Estimating Kapitza Resistance Between ${\rm Si}\hbox{-}{\rm SiO}_{2}$ Interface Using Molecular Dynamics Simulations

Abstract

The interface between nano-scale films is of relevance in many critical applications. Specifically, recent technological advances in semiconductor industry that utilize silicon-on-insulator devices have given importance to the understanding of thermal transport across ${\rm Si}{\hbox{-}}{\rm SiO}_{2}$ interface. Estimates of interfacial (Kapitza) resistance to the thermal transport across ${\rm Si}{\hbox{-}}{\rm SiO}_{2}$ films do not appear to exist at the present time. In this paper, we develop and carryout reverse non-equilibrium molecular dynamics simulations by imposing known heat flux to determine the Kapitza resistance between ${\rm Si}{\hbox{-}}{\rm SiO}_{2}$ thin films.

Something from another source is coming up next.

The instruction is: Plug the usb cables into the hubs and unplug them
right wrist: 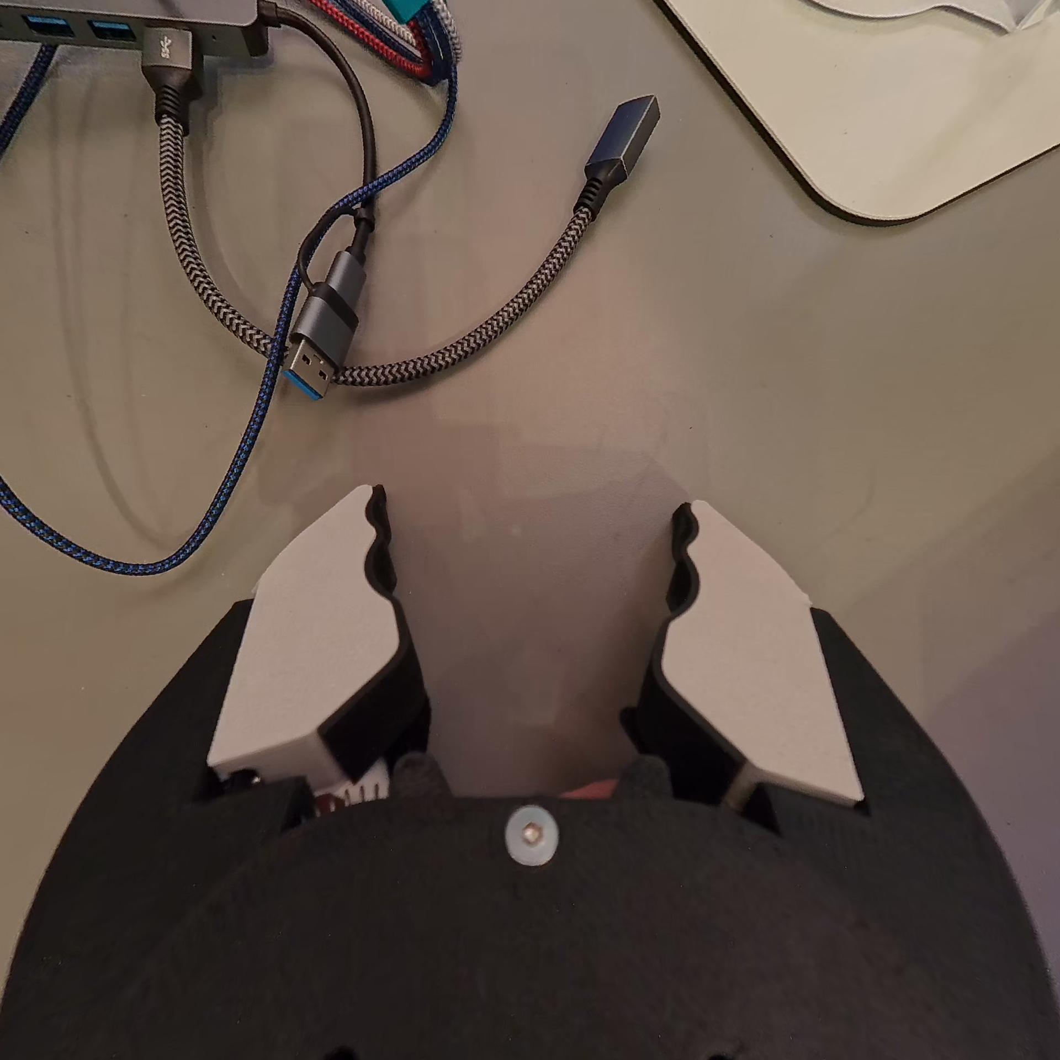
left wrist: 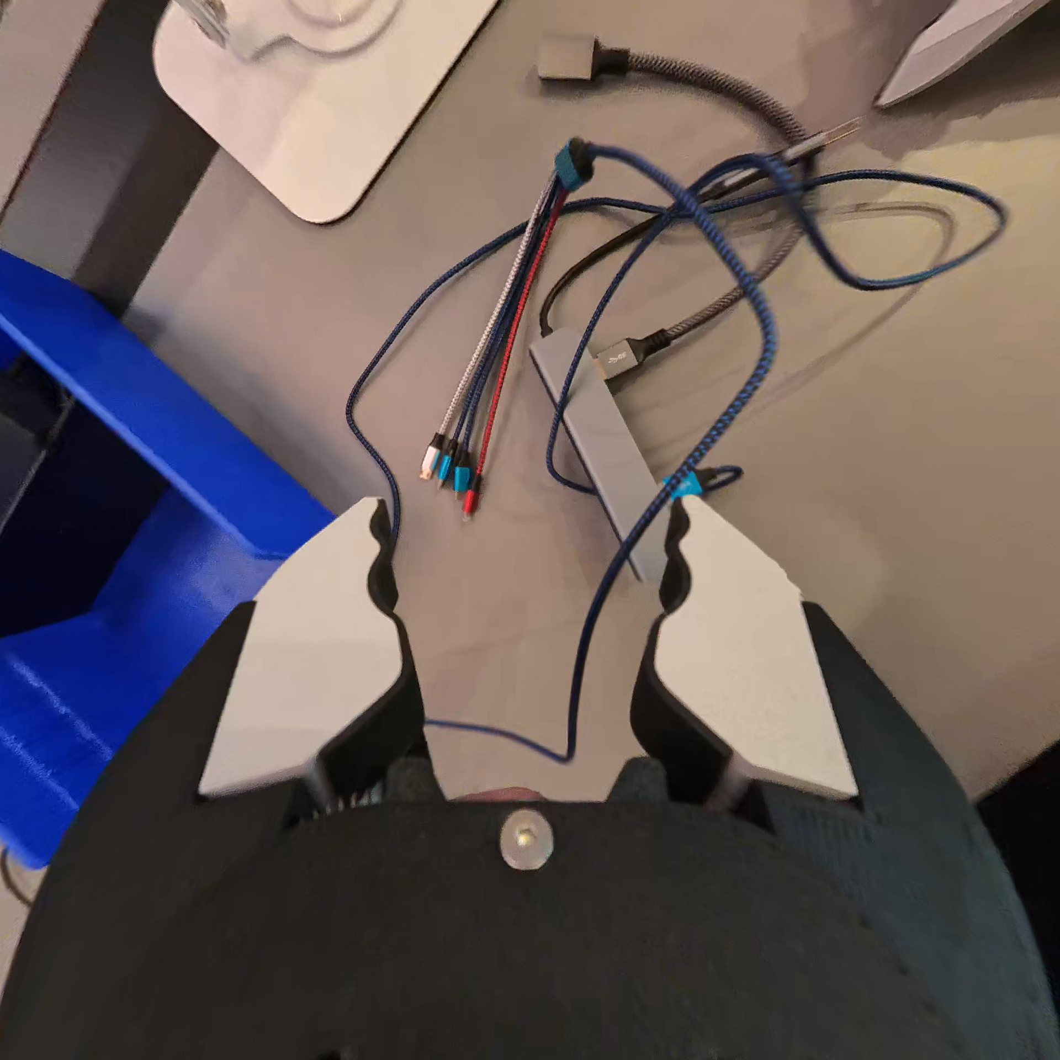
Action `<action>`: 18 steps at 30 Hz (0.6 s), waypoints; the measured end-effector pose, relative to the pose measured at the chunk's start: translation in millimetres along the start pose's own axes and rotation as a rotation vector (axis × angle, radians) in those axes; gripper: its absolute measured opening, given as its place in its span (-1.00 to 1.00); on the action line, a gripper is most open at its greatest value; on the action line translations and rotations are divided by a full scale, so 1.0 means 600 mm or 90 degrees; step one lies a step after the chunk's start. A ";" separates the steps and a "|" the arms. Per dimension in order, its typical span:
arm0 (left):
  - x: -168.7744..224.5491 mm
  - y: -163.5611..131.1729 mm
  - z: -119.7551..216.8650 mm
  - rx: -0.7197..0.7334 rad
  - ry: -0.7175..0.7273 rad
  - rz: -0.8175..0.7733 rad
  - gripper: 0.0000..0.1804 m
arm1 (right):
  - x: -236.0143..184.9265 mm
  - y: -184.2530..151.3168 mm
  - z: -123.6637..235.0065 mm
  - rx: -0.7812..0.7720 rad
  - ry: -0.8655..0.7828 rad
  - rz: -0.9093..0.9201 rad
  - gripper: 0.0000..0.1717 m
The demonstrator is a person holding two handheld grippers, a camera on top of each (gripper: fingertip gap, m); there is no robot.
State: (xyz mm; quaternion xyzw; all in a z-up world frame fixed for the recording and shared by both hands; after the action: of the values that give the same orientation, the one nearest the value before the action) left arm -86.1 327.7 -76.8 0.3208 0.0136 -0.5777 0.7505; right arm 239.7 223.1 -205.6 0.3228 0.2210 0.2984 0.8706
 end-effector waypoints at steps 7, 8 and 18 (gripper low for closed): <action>0.020 -0.015 0.087 0.038 -0.087 -0.039 -0.43 | 0.000 0.000 0.000 0.000 0.000 0.000 0.09; 0.024 -0.017 0.076 0.027 -0.106 -0.033 -0.44 | 0.000 0.000 0.000 0.000 0.000 0.000 0.09; 0.025 -0.076 -0.141 -0.155 -0.474 0.243 -0.44 | 0.000 0.000 0.000 0.000 0.002 0.001 0.08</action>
State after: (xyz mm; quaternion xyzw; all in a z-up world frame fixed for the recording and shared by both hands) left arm -91.6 350.9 -171.0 -0.0038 -0.2493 -0.4992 0.8299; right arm 239.6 223.0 -205.5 0.3225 0.2218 0.2997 0.8701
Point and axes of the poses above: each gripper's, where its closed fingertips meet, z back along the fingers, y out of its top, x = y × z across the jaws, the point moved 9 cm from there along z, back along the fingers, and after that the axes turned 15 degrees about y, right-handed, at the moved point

For the ${\rm Si}{\hbox{-}}{\rm SiO}_{2}$ interface, the average Kapitza resistance for a ${\sim}{8}~{\rm\AA}$ thick oxide layer system was 0.503 ${\times}10^{-9}~{\rm m}^{2}{\rm K}/{\rm W}$ and for a ${\sim}{\rm 11.5}~{\rm\AA}$ thick oxide layer system was 0.518 $\,\times 10^{-9}~{\rm m}^{2}{\rm K}/{\rm W}$ . These values were of the same order of magnitude as the Kapitza resistance values determined from the acoustic mismatch model and the diffuse mismatch model for the ${\rm Si}\hbox{-}{\rm SiO}_{2}$ interface.